Thailand enacted 2 new emergency decrees today aimed at providing assistance to businesses and reducing default interest rates to help people affected by Covid-19. A deputy government spokeswoman confirmed the needed action was critical to protect and aid entrepreneurs and small and medium-sized enterprises during the time of pandemic-driven economic crisis.

The goal was to combat unfair interest rates on debt many are suffering, and to provide loans to help keep businesses afloat as the end of the Coronavirus is nowhere in sight.

The Emergency Decree on the Provision of Financial Assistance for Entrepreneurs Affected By the Covid-19 Pandemic allocates 250 billion baht in loans for businesses to recover from the devastating economic effects of the global pandemic. 100 billion baht of this is specifically set aside for those businesses in debt to participate in asset warehousing or debt repurchasing plans.
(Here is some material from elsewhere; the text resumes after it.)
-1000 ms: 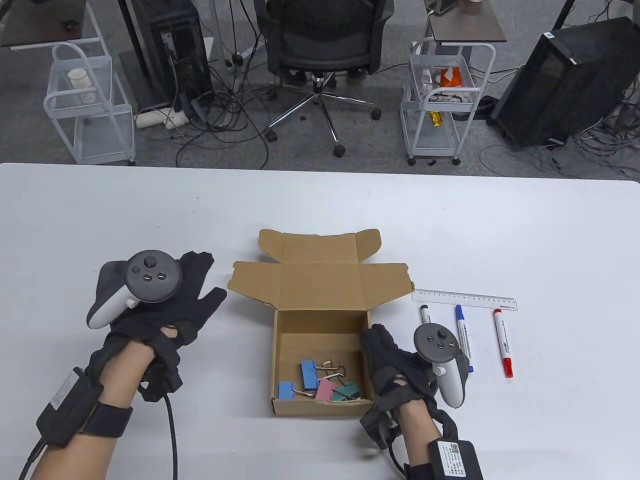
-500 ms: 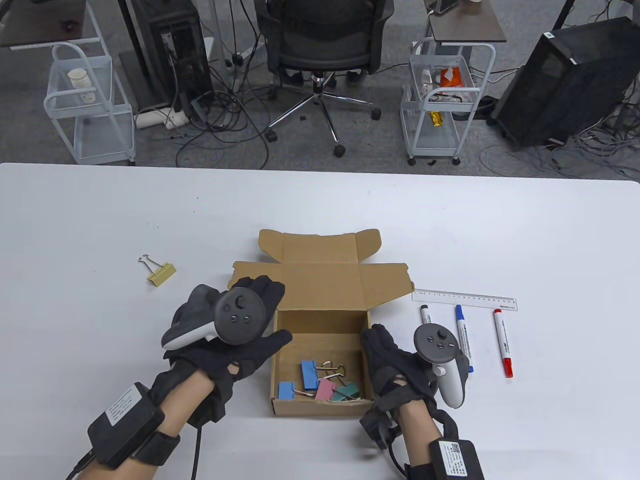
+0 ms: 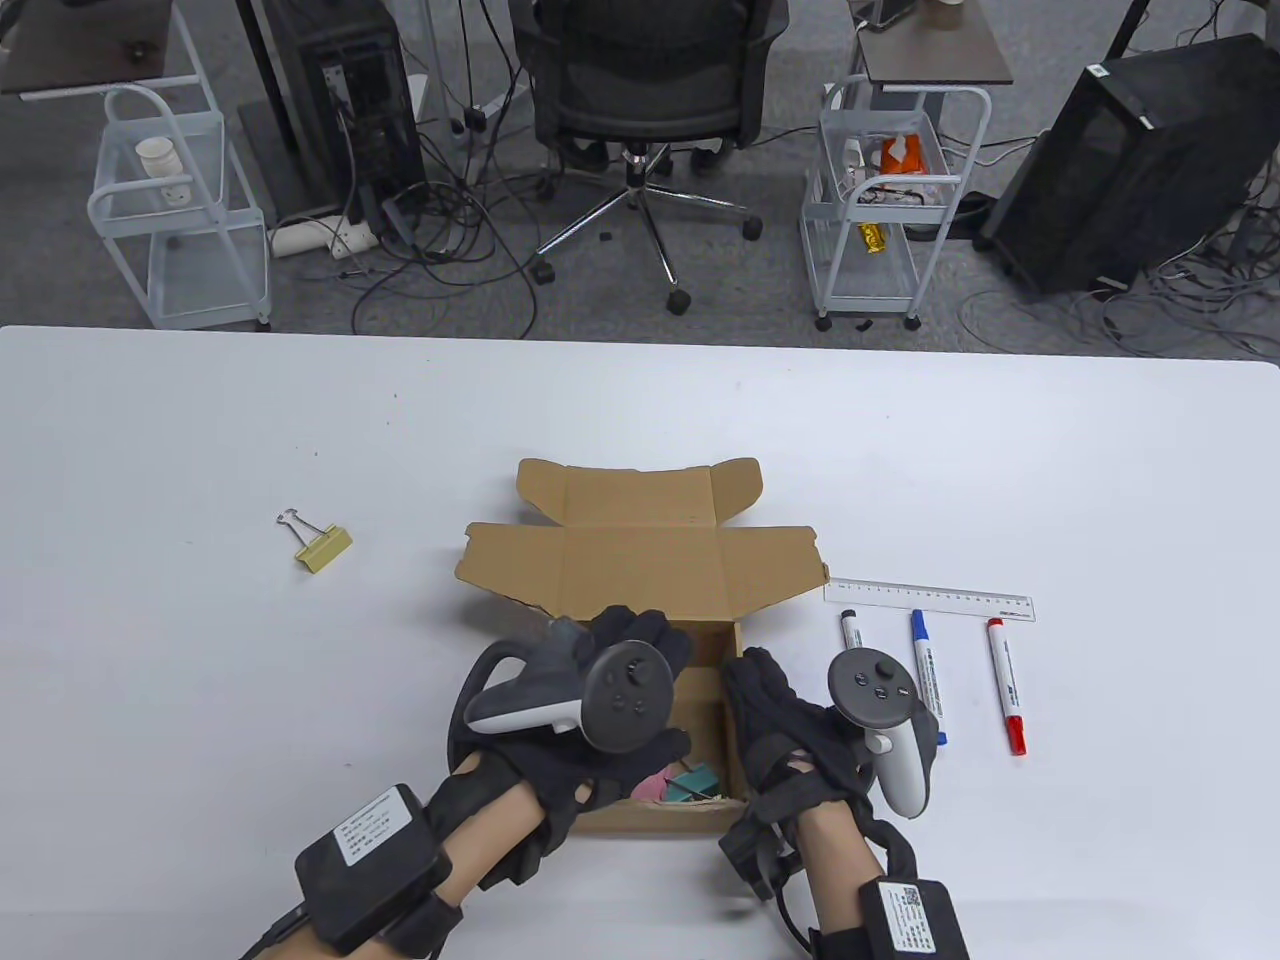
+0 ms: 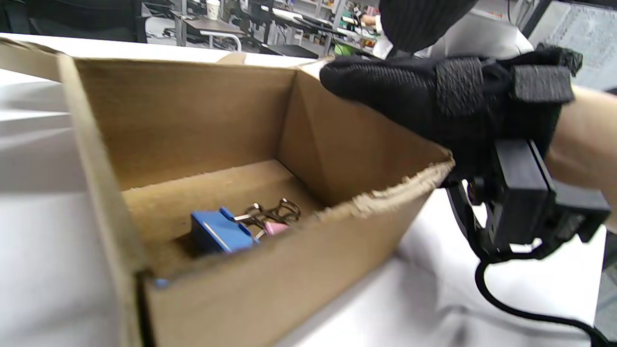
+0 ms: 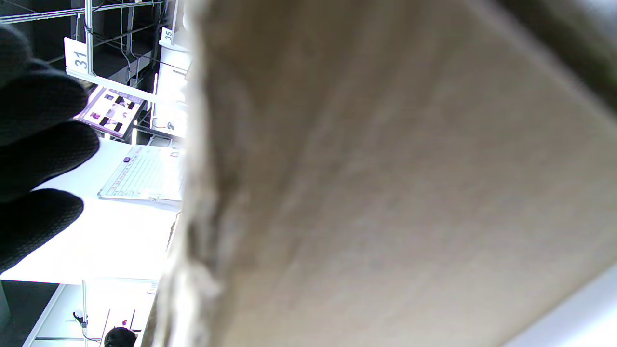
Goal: Open four flaps of mailer box and unpack office supplies
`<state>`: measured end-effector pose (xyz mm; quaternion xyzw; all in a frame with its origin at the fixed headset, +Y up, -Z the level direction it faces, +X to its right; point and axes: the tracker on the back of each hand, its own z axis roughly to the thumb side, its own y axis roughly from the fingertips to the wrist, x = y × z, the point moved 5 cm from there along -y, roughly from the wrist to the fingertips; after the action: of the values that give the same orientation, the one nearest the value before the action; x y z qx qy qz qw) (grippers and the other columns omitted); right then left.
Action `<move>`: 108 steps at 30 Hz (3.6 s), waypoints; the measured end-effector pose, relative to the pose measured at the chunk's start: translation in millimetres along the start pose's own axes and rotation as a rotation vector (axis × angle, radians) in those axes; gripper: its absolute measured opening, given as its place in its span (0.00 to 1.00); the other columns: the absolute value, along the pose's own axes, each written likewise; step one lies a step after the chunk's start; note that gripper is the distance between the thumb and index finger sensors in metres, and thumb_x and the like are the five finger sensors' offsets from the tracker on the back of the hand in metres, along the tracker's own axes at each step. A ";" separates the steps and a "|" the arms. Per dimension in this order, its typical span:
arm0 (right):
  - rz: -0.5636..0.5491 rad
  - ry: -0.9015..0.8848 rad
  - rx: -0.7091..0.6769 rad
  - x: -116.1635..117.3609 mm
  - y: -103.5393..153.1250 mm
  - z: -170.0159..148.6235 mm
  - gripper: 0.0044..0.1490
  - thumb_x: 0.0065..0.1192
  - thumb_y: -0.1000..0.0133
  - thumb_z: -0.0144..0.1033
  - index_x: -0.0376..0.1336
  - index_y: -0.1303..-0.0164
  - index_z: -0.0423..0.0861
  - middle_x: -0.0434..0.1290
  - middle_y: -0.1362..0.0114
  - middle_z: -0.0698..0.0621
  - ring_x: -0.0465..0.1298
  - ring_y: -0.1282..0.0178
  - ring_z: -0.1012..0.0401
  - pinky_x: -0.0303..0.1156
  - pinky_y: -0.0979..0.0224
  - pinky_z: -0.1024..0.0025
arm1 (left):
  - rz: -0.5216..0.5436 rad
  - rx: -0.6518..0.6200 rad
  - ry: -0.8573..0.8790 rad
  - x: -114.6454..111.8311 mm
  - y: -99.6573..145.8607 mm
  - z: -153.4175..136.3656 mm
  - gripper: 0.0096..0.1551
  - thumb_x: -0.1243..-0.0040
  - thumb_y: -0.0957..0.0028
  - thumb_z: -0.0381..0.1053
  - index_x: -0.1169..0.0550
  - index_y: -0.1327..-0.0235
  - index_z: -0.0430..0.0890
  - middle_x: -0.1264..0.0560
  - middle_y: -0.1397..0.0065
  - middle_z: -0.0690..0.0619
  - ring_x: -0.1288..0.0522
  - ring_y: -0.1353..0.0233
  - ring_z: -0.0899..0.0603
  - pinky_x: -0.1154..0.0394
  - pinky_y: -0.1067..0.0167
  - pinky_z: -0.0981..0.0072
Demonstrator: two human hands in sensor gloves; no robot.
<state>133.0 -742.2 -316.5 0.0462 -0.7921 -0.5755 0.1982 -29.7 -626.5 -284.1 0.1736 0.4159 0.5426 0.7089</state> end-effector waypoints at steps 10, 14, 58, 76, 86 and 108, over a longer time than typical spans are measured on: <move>0.001 -0.002 -0.001 0.2 0.1 0.1 0.50 0.34 0.31 0.53 0.38 0.15 0.26 0.48 0.12 0.22 0.55 0.18 0.26 0.55 0.22 0.30 | -0.148 0.002 -0.036 -31.9 -24.2 6.4 0.46 0.45 0.36 0.59 0.50 0.16 0.40 0.50 0.11 0.37 0.49 0.14 0.26 0.41 0.24 0.36; 0.001 -0.002 -0.001 0.1 0.2 0.1 0.50 0.33 0.31 0.53 0.38 0.15 0.26 0.48 0.12 0.22 0.55 0.18 0.26 0.55 0.22 0.30 | -0.223 0.005 -0.033 -44.5 -32.7 4.4 0.45 0.43 0.37 0.58 0.47 0.16 0.40 0.47 0.12 0.37 0.45 0.15 0.27 0.36 0.25 0.40; 0.010 0.010 -0.004 1.0 0.0 0.9 0.50 0.35 0.31 0.53 0.39 0.15 0.26 0.49 0.12 0.22 0.55 0.18 0.26 0.55 0.22 0.30 | -0.464 0.210 0.094 -89.8 -79.6 -36.2 0.46 0.23 0.51 0.51 0.34 0.26 0.38 0.35 0.21 0.35 0.28 0.27 0.26 0.22 0.32 0.47; 0.012 0.010 -0.003 1.3 -0.6 1.3 0.50 0.35 0.31 0.53 0.39 0.15 0.26 0.49 0.12 0.23 0.55 0.18 0.26 0.55 0.22 0.30 | -0.339 0.066 0.132 -70.7 -71.8 -27.7 0.32 0.23 0.47 0.46 0.28 0.32 0.51 0.31 0.26 0.40 0.21 0.29 0.33 0.19 0.35 0.49; 0.010 0.012 -0.003 1.0 -0.6 1.3 0.50 0.35 0.31 0.53 0.39 0.15 0.26 0.49 0.12 0.22 0.55 0.18 0.26 0.55 0.22 0.30 | -0.168 0.003 0.172 -34.8 -48.9 -22.5 0.26 0.26 0.46 0.46 0.23 0.35 0.49 0.30 0.24 0.41 0.19 0.31 0.34 0.16 0.38 0.51; 0.008 0.016 -0.002 0.9 -0.6 0.9 0.50 0.35 0.31 0.53 0.39 0.15 0.26 0.49 0.12 0.22 0.55 0.18 0.26 0.55 0.22 0.30 | 0.184 0.071 0.370 54.5 57.0 -108.1 0.26 0.26 0.45 0.46 0.23 0.34 0.48 0.29 0.25 0.40 0.19 0.32 0.34 0.16 0.37 0.52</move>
<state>131.8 -741.8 -317.0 0.0475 -0.7900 -0.5751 0.2071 -145.9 -578.9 -330.4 0.1331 0.5404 0.6126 0.5612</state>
Asset warehousing allows businesses, like hotels, to essentially store their property in the care of a creditor for a fee until the economy recovers enough to take over the property again and start making money with it again. Debt repurchasing is a process for a business to buy back its own debt with better terms or a lower rate with the purchase price considered a payment to the principal debt not the interest, similar to refinancing a home.

The second of the emergency decrees, an amendment to the Civil and Commercial Code, looks to close loopholes caused by ambiguity in the law that allowed predatory creditors to charge unreasonable interest rates.

If someone missed a loan payment, the original law did not set a default rate, so lenders could charge additional interest. Debtors can now base default rate calculations on the unpaid principal in the updated law. The new decree sets a 3% yearly interest rate and lowers the default rate to 5% a year from the originally 7.5%. The Finance Ministry declared interest rates would be revised every 3 years.